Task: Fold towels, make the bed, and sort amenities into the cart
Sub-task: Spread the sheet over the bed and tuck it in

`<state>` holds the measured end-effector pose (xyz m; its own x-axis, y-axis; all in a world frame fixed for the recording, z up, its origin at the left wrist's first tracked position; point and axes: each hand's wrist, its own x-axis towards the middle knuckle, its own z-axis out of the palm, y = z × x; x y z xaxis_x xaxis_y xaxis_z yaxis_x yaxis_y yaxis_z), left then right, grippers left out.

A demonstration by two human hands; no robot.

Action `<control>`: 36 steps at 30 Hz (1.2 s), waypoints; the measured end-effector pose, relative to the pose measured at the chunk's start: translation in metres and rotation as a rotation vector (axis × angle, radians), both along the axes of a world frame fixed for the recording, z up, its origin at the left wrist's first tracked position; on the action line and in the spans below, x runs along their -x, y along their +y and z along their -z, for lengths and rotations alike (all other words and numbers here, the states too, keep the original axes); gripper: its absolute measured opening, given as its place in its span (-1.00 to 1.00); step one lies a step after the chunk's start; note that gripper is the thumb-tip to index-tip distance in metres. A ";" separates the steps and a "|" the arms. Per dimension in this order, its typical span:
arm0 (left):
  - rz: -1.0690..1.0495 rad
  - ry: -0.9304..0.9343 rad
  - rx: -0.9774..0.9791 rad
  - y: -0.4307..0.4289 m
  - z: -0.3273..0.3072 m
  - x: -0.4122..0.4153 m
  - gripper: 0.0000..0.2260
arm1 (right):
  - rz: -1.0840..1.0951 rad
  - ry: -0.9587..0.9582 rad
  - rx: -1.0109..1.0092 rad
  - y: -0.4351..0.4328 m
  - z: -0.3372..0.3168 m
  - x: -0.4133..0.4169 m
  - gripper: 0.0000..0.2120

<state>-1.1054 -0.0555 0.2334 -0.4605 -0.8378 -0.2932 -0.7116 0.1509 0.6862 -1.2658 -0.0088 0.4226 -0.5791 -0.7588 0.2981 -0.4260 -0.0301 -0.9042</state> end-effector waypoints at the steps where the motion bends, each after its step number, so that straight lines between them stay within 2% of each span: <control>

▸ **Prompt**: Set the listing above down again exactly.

▸ **Task answer**:
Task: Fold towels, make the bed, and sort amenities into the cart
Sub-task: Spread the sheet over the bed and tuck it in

`<state>` holds the measured end-effector pose (xyz m; its own x-axis, y-axis; all in a world frame fixed for the recording, z up, its origin at the left wrist's first tracked position; point and axes: each hand's wrist, its own x-axis towards the middle knuckle, its own z-axis out of the palm, y = z × x; x y z xaxis_x xaxis_y xaxis_z yaxis_x yaxis_y yaxis_z), left then right, grippers left out.

A demonstration by two human hands; no robot.

Action `<control>`: 36 steps at 30 Hz (1.2 s), waypoints; the measured end-effector pose, relative to the pose measured at the chunk's start: translation in metres and rotation as a rotation vector (axis × angle, radians), both along the axes of a world frame fixed for the recording, z up, its origin at the left wrist's first tracked position; on the action line and in the spans below, x runs along their -x, y along their +y and z along their -z, for lengths and rotations alike (all other words and numbers here, the states too, keep the original axes); gripper: its absolute measured opening, given as its place in its span (-1.00 to 1.00); step one lies a step after the chunk's start; note that gripper is the thumb-tip to index-tip distance in metres. A ";" separates the steps and a "|" the arms. Per dimension in this order, its typical span:
arm0 (left):
  - rz: -1.0690..1.0495 rad
  - ry: -0.9304..0.9343 rad
  - rx: -0.9774..0.9791 rad
  - y: -0.4307..0.4289 m
  - z: -0.3273..0.3072 m
  - x: -0.4122..0.4153 m
  - gripper: 0.0000..0.2260
arm1 (right):
  - rz: -1.0840..1.0951 rad
  - ry: -0.9587..0.9582 rad
  - rx: -1.0109..1.0092 rad
  - y: -0.4351..0.4328 m
  - z: -0.3372..0.3168 m
  - x: -0.4133..0.4169 m
  - gripper: 0.0000..0.2120

<state>-1.1054 -0.0555 0.2334 -0.4605 -0.8378 -0.2932 -0.7116 0.1509 0.6862 -1.2658 -0.0088 0.4226 -0.5791 -0.7588 0.2981 -0.4260 -0.0301 -0.9042</state> end-effector waypoints at the steps where the motion bends, each after its step number, so that straight lines between them stay within 2% of each span: <control>

Work on this exercise is complete.